Work instruction
Each line below from the one containing "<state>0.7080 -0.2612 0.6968" through the one containing "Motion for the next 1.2" is to be given again exactly, and no line outside that span.

[Stored data]
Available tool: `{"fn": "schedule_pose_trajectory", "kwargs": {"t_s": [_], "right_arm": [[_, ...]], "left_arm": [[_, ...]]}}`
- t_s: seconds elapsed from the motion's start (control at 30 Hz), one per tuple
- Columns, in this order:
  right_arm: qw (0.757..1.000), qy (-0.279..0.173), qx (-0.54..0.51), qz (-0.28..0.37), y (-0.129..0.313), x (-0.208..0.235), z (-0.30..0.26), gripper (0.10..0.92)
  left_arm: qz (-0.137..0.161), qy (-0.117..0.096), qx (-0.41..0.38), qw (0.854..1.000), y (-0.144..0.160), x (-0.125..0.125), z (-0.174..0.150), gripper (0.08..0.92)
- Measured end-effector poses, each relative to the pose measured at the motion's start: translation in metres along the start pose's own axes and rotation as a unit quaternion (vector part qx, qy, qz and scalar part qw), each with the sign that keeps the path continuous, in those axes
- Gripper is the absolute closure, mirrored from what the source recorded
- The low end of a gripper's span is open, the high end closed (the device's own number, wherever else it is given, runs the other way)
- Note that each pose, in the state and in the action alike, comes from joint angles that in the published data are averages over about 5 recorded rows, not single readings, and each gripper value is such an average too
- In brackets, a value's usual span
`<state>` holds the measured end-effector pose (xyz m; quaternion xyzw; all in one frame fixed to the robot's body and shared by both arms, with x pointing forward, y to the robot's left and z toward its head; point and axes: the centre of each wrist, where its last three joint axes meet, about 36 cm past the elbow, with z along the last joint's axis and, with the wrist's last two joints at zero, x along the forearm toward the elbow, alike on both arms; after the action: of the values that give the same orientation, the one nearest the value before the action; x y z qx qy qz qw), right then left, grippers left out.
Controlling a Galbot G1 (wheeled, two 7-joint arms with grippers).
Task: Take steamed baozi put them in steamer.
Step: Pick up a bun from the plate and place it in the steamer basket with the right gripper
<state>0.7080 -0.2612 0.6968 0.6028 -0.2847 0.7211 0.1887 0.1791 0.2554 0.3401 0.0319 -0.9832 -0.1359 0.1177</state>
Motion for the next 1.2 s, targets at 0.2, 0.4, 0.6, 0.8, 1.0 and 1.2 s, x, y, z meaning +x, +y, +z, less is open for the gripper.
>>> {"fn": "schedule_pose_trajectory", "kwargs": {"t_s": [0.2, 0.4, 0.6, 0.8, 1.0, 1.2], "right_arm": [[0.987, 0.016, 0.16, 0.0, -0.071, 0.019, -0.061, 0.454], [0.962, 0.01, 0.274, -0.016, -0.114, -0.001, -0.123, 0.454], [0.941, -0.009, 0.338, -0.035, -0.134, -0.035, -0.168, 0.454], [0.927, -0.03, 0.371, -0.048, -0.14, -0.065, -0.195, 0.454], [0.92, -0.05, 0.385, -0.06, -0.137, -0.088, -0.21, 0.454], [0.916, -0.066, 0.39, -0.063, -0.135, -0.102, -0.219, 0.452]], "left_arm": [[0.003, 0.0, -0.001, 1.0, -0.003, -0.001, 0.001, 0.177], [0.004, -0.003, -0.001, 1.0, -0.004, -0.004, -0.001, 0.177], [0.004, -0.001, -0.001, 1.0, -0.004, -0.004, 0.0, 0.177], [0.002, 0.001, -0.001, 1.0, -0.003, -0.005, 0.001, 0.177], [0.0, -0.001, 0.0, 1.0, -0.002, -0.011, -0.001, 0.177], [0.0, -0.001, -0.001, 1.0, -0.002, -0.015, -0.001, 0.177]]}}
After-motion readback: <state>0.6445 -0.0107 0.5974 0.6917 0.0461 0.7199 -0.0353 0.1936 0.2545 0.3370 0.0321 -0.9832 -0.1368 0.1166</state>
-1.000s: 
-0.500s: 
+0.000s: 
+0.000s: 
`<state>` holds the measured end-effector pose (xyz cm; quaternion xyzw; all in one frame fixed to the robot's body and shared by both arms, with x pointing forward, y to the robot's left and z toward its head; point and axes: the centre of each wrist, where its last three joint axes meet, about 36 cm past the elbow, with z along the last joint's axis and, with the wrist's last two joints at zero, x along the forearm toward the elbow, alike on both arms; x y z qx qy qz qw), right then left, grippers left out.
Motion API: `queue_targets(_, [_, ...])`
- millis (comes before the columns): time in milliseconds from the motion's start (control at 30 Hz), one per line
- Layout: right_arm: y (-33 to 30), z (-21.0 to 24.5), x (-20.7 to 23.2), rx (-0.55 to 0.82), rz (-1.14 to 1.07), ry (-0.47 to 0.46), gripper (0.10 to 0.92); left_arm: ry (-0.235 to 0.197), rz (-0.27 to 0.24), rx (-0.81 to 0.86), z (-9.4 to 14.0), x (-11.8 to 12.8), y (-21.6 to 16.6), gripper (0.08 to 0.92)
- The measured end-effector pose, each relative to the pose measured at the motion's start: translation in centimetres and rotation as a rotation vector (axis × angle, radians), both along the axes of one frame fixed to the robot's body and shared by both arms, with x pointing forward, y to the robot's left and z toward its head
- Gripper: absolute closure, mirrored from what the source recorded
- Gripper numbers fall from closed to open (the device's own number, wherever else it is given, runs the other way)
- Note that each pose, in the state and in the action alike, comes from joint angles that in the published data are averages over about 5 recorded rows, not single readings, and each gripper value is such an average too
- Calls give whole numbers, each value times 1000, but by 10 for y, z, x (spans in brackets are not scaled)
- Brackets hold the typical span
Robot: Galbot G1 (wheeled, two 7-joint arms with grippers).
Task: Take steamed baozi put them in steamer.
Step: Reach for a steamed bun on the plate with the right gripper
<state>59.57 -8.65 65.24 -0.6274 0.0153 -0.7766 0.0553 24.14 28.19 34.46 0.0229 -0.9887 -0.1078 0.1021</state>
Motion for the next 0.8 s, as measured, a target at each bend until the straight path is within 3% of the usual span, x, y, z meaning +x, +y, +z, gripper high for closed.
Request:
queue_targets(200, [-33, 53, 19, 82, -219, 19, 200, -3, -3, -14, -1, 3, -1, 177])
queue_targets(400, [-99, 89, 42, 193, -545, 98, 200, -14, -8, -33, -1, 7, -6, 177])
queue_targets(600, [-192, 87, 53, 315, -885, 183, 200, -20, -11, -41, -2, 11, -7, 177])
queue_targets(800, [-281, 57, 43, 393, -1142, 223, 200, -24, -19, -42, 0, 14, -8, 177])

Solution for this problem
<state>0.7080 -0.2612 0.6968 0.6028 -0.2847 0.7211 0.1887 0.1791 0.2554 0.3401 0.0319 -0.9832 -0.1359 0.1177</state>
Motion for the next 1.2 s, targets at 0.2, 0.4, 0.6, 0.8, 1.0 and 1.2 s, x, y, z meaning +x, +y, +z, less is open for the gripper.

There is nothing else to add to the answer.